No son más ni menos que un afán por entenderse y hacerse entender. También de comprender las limitaciones en lo que uno hace y aceptarlas para, como dice el refrán, “hacer de la necesidad, virtud”. A ver si no qué nos queda…

Otra frase refranera que me deja perplejo es: “cuando el sabio señala la luna, los necios miran el dedo” Yo, que de sabio no tengo un pelo, no dejo de preguntarme hacia donde mirará la gente si me da por señalar.

Y sí que me da por señalar. Llevo señalando desde que me acuerdo. Y llevo preocupándome por apuntar a diana, lo mismo que por explicar a todo el mundo qué estoy haciendo y porqué. Resulta estúpido y agotador, más que nada porque no sé muy bien qué estoy haciendo ni porqué, pero ya dije que no soy un sabio.

Al menos siento que se acaba el tiempo de dar explicaciones por obligación. Si es por gusto ya es otra cosa.

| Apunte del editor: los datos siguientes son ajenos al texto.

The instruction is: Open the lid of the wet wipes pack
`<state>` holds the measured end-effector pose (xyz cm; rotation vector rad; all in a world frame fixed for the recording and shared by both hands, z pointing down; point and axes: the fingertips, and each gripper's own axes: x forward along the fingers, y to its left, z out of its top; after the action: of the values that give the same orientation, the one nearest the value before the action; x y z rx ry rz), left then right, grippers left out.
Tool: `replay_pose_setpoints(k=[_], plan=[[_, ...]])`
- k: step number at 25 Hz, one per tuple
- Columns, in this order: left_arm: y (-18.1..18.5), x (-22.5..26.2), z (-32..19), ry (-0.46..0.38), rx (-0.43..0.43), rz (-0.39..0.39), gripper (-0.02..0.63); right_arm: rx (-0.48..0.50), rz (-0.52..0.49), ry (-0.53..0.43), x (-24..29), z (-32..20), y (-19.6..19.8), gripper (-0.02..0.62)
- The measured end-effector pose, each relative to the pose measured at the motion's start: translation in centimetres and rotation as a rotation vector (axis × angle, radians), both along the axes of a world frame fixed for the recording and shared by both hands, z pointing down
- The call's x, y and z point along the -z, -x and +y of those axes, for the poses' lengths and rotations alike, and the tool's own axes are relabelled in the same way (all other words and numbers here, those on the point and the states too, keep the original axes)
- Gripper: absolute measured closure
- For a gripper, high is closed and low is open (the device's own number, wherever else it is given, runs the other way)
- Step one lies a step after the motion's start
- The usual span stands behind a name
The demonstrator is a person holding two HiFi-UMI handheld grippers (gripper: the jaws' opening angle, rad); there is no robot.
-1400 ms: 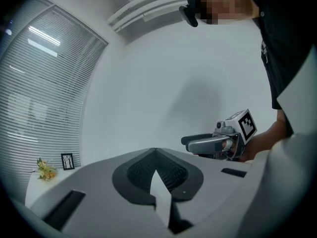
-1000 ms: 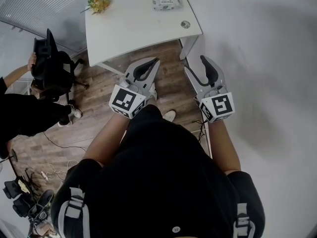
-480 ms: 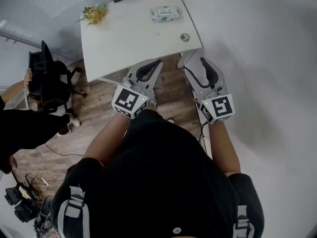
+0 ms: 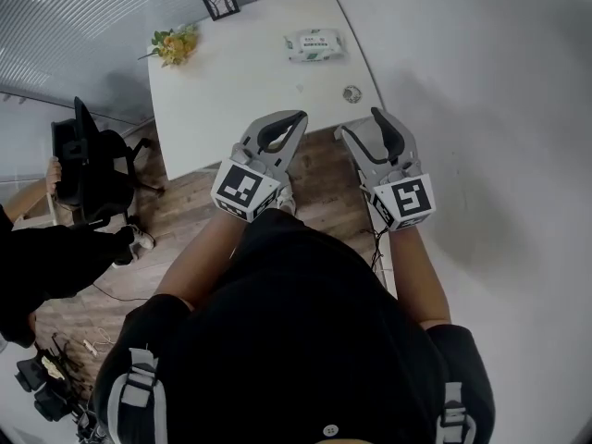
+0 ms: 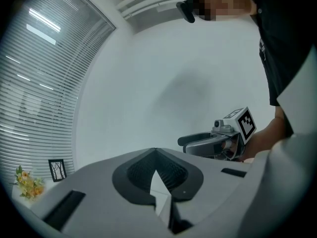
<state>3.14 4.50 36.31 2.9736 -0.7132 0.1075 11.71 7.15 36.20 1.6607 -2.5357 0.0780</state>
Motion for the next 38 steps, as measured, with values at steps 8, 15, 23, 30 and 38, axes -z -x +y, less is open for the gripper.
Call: replay_pose_setpoints(k=[8, 15, 23, 30, 38], plan=[[1.1, -1.1, -6.1, 0.023, -0.019, -0.009, 0.606, -0.011, 0.007, 0.039, -1.4, -6.2, 1.4, 0.325], [2.1, -2.2, -11.2, 0.045, -0.054, -0.021, 0.606, -0.047, 0.017, 0.061, -2.2, -11.2, 2.6, 0.325], [2.2, -3.9, -15.0, 0.076, -0.071, -0.023, 0.606, -0.083, 0.031, 0.116, -4.7, -14.6, 2.4, 0.325], [2.1, -6.1, -18.3, 0.103, -0.003, -0.026, 0.606, -0.062, 0.061, 0.142, -5.6, -18.0, 1.6, 0.326], [0.7, -8.0, -22.2, 0.156, 0.029, -0.051, 0.606, -0.034, 0.070, 0.169, -7.2, -23.7, -0.3, 0.327]])
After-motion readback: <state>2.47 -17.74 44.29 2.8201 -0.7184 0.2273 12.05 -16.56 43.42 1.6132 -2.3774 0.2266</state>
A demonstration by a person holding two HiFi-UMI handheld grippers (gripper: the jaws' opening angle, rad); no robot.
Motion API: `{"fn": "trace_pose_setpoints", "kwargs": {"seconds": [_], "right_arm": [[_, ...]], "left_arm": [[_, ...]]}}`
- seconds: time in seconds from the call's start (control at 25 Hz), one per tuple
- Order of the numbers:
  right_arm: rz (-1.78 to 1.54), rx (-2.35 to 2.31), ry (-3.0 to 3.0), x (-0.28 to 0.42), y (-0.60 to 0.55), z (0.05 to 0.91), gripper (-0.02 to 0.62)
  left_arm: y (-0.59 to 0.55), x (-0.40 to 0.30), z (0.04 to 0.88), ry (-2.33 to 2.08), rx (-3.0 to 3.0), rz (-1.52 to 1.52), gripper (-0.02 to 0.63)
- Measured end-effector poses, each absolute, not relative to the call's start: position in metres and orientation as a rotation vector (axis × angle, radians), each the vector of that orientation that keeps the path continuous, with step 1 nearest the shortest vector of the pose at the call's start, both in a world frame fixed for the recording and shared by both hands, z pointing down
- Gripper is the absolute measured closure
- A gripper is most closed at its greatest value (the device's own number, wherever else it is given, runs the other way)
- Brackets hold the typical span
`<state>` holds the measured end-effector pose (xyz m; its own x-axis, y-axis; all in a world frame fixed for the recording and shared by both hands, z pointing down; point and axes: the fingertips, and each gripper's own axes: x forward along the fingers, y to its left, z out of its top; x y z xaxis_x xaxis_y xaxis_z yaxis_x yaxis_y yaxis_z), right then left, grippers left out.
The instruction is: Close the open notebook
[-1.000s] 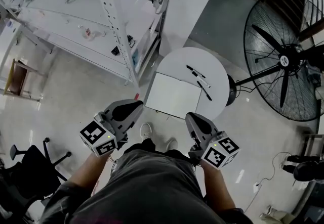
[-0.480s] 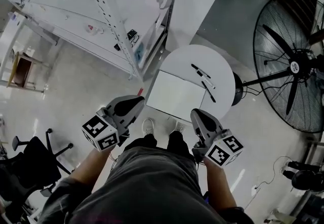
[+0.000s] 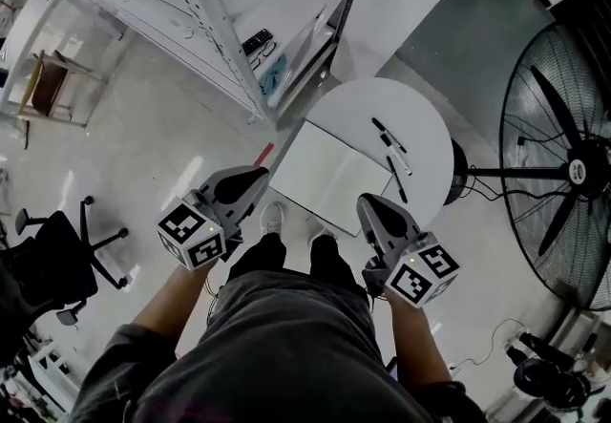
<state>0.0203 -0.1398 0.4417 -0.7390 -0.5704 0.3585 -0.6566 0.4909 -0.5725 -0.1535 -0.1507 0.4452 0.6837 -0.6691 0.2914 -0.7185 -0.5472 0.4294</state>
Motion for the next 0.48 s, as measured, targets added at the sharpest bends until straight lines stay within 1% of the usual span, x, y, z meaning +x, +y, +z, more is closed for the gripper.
{"fn": "trace_pose_setpoints", "kwargs": {"seconds": [0.48], "right_arm": [[1.09, 0.795, -2.572, 0.006, -0.192, 0.485, 0.577]], "left_arm": [[-0.177, -0.163, 0.529, -1.209, 2.196, 0.196, 0.591]]}}
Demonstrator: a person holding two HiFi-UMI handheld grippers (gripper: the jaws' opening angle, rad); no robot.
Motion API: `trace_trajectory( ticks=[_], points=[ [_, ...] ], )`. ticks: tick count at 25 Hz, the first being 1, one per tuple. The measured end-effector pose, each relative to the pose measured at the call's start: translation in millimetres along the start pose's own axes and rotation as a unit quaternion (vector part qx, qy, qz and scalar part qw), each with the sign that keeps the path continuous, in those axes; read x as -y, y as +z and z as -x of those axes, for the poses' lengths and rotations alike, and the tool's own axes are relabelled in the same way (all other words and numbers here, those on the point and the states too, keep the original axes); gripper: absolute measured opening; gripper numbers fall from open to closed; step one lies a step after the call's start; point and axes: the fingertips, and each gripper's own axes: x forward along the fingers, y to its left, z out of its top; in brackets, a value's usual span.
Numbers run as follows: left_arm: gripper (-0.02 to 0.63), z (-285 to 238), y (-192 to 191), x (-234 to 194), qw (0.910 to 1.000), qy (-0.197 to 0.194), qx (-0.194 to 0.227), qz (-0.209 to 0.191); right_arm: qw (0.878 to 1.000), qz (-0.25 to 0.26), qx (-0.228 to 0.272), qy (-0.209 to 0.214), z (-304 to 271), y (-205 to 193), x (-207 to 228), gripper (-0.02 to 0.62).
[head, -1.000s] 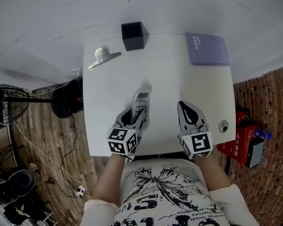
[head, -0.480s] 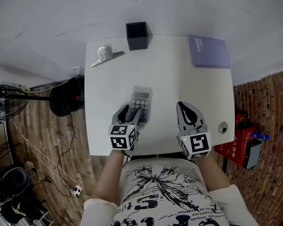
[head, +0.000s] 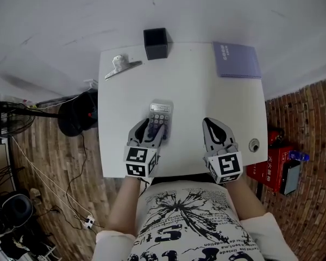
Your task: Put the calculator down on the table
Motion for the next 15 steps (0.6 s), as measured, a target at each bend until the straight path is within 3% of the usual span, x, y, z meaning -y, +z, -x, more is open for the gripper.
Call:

Los artistas – perdón por atribuírme el uso estupendo del término – nos pasamos la vida “señalando” cada vez que algo nos llama la atención. Al pasar a la acción, la obra que creamos es la señal a la que me refiero. Aquello que nos reclamó la atención es muy frecuente que esté rodeado de otras miles de cosas igual de interesantes, puede que más… la tarea del artista consiste en ser eficaz en sus señales para que ni el espectador – ni él mismo – se despiste en cuanto a las intenciones del artista. Sería el sabio señalando inequívocamente la luna sin que el resto del firmamento se le cuele por medio. Conste que el sabio es reconocible porque consigue que hasta los necios vean la Luna y no su dedo ni el resto de los planetas y las estrellas. El “medio sabio” sólo consigue afectos entre los que son de su misma cuerda.

( Por otra parte los que no son necios no necesitan de sabios ni dedos, sólo de buena compañía )

A veces me parece que no hay que preocuparse tanto . Hay muchísima gente que apenas se preocupa por nada. En cierto modo ellos se lo pierden, porque preocuparse y analizar también tiene su “qué”. Todo dentro de un orden y unos límites que no nos lleven al exceso de control. Creo hay que ser menos controlador de lo que yo he sido y permitir que los demás atiendan al sabio, a la luna o a su uña. Querer tener todo bajo control, ser un perfeccionista es tarea inagotable y por tanto inútil. Las personas que somos así intentamos compensar una inseguridad: la desconfianza grande en nosotros y en el valor de lo que hacemos.

Pero no es ningún drama. El verdadero drama – como escribió Zarraluqui- es no poder superarlo. ¡Hay que ver cómo me van hoy las grandes frases!. Y no se supera sin comprender. Poco a poco yo también encuentro las palabras que me sirven para comprender lo que hago. Porqué de esta manera y no de otra. Porqué con acuarelas y no con fotos o grandes cuadros…o escribiendo…. porqué estos motivos y temas y no otros … Todo esto es muy abstracto pero para el próximo post, prometo tocar tierra. Entretanto os dejo con otra frase estupenda: “lo perfecto es enemigo de lo bueno”…

Acerca de las imágenes: lo mismo que en el post anterior y para el siguiente igual, estás acuarelas pertenecen a una serie “abierta” sobre lo que uno puede ir encontrando en un paseo cualquiera – aunque en este caso se trata del Real Jardín Botánico de Madrid, nada más y nada menos- Son todas de un  mismo pequeño tamaño, algo mayor que una tarjeta postal;  y están hechas prácticamente sin pensar, como probablemente hayáis adivinado o supuesto. No sé si son el dedo o la Luna pero me conformaría muy mucho si fueran el hilo invisible que los une.